Bragança cidade de Trás-os-Montes, é sede de concelho e de distrito, dista 255 km do Porto, 515 Km de Lisboa e cerca 22 km da fronteira espanhola e a cerca de 100 km de Zamora.
Encontra-se encravada nas montanhas do Nordeste Transmontano, a 700 metros de altitude.
Constituiu-se em 1999 a nível político, uma importante ligação de cooperação com a vizinha Espanha, através da qual Bragança se assume como uma Cidade-chave de um espaço europeu particular inserido noutros de maior dimensão, o Arco Atlântico e a União Europeia.
Bragança pertence à Associação do Pacto do Eixo Atlântico, juntamente com mais 23 Concelhos do Noroeste Peninsular, pertence à Comunidade de Trabalho com Zamora mantendo excelentes relações com esta cidade. Celebrou diversas geminações com cidades de Espanha, de França e do Brasil.

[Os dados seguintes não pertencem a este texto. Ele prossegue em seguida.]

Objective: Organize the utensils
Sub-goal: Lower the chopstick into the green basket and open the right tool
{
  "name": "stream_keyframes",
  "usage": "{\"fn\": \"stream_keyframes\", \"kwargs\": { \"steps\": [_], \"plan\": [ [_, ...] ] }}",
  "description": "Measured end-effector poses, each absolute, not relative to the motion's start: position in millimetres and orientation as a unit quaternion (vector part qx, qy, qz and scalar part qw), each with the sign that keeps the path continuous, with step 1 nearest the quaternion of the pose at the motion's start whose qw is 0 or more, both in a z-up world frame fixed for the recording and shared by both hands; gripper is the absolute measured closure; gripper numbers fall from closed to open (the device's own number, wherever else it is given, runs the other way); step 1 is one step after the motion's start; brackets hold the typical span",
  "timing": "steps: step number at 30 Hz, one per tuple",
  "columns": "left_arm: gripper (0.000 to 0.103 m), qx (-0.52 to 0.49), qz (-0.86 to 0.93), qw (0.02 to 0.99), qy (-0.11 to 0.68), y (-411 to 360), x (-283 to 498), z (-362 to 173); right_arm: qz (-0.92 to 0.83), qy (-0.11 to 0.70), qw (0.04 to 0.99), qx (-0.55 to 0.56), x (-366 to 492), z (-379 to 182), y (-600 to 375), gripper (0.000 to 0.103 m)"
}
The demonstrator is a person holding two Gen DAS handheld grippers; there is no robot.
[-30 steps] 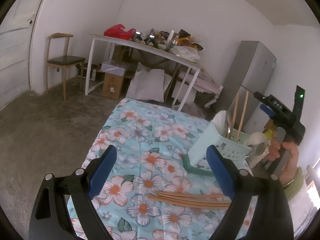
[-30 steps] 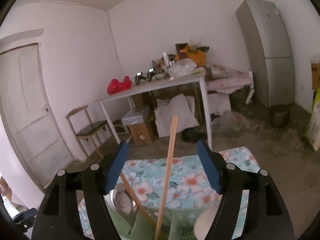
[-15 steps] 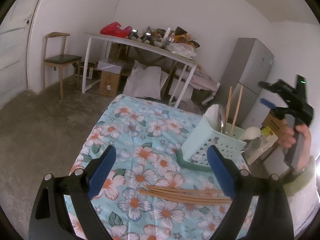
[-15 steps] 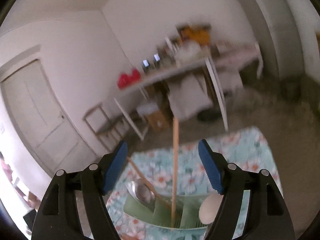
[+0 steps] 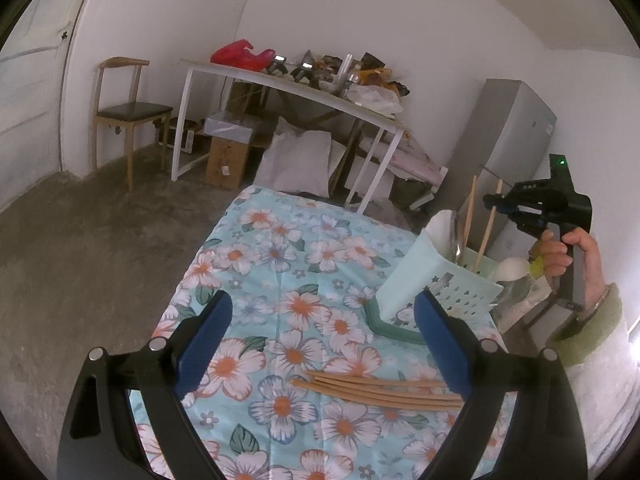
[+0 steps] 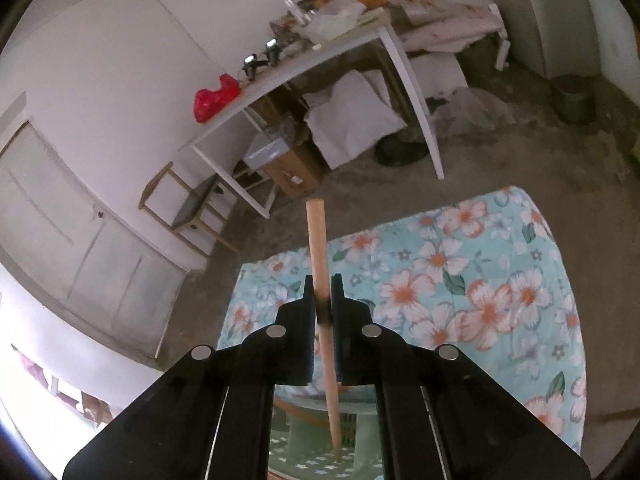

| Área Total | 1173,6 | km2 | 2001 |
| Número de Freguesias | 49 | n.º | 2001 |
| População Residente HM | 34752 | indivíduos | 2001 |
Em Bragança cerca de 16% da população exerce uma actividade no sector secundário, contrastando com os 60% de emprego no sector de serviços.
A Autarquia Local e outros organismos públicos são também importantes entidades empregadoras, das quais depende um volume considerável de emprego.
A nível de formação de Ensino Superior, Bragança contempla três grandes instituições: O, o Instituto Politécnico (IPB) que integra a Escola Superior de Enfermagem e o Instituto Superior de Línguas e Administração (ISLA).
Bragança possui uma concentração de população estudantil bastante significativa que poderá atingir cerca de 15 000 alunos. A maior percentagem estudantil frequenta o Instituto Politécnico de Bragança.
O tecido empresarial de Bragança, apresenta algumas debilidades, representando o sector Terciário cerca de 74%, o Secundário 24% e o Primário 2%.
É uma cidade em que o Comércio e Serviços predominam, existindo alguma Indústria direccionada para a construção civil – betão, ferro e materiais diversos destacando-se contudo a empresa FAURECIA, que desenvolve a sua actividade na área de componentes para automóveis.
Duas Associações, ACISB – Associação Comercial, Industrial e Serviços de Bragança e o NERBA – Núcleo Empresarial da Região de Bragança, esta de âmbito distrital, congregam as empresas sediadas me Bragança, desenvolvendo actividades diversas quer na promoção quer na formação.
No sector da Banca, estão sedias cerca de 22 agências bancárias.
Na área Social trabalham na cidade cerca de 14 instituições.
Na Saúde, Bragança dispõe de um Hospital Distrital, que após a reforma recente da Saúde passou a designar-se Centro Hospitalar do Nordeste, adaptando-se às políticas de saúde definidas pelo Estado, tendentes à diminuição da despesa com este sector! Para além deste equipamento dispõe ainda de um Centro de Saúde encontrando-se em construção um 2º Centro.
Perspectiva-se no curto prazo a construção de uma unidade de saúde de iniciativa privada que irá colmatar as deficiências de oferta de cuidados de saúde nalgumas áreas.
Na área do Ensino, Bragança dispõe desde 1853 de ensino público, sendo criado o antigo Liceu Nacional e em 1919 da Escola Comercial e Industrial. Com a reformulação do ensino, passaram a Escolas Secundárias, dispondo actualmente a cidade de 5 estabelecimentos do ensino básico e secundário, e duas escolas do ensino superior, o Instituto Politécnico de Bragança (IPB), com cursos na área da Gestão, Investigação Tecnológica, Educação, e Enfermagem e também na área Agrícola, e o Instituto Superior de Línguas e Administração (ISLA) nas áreas Administrativa e Linguística.
Na área do ensino básico e infantil, estão a realizar-se algumas transformações significativas com a implementação da Carta Educativa, documento que define a reestruturação do ensino básico. Para isso, a autarquia está já a construir 2 Centros Escolares.
Adaptar a cidade aos novos códigos modernos, tendo como premissa o desenvolvimento sustentável, apoiado na componente ambiental, será certamente o rumo a seguir, assente numa intervenção pragmática, sustentada na abrangência equilibrada do espaço, não apenas numa perspectiva micro-espacial, mas, sobretudo numa perspectiva macro-espacial, porque é inquestionável que o planeamento e ordenamento territorial passam necessariamente pela articulação de objectivos que, de uma forma global, se traduzirão em eficácia de resultados e economia de recursos.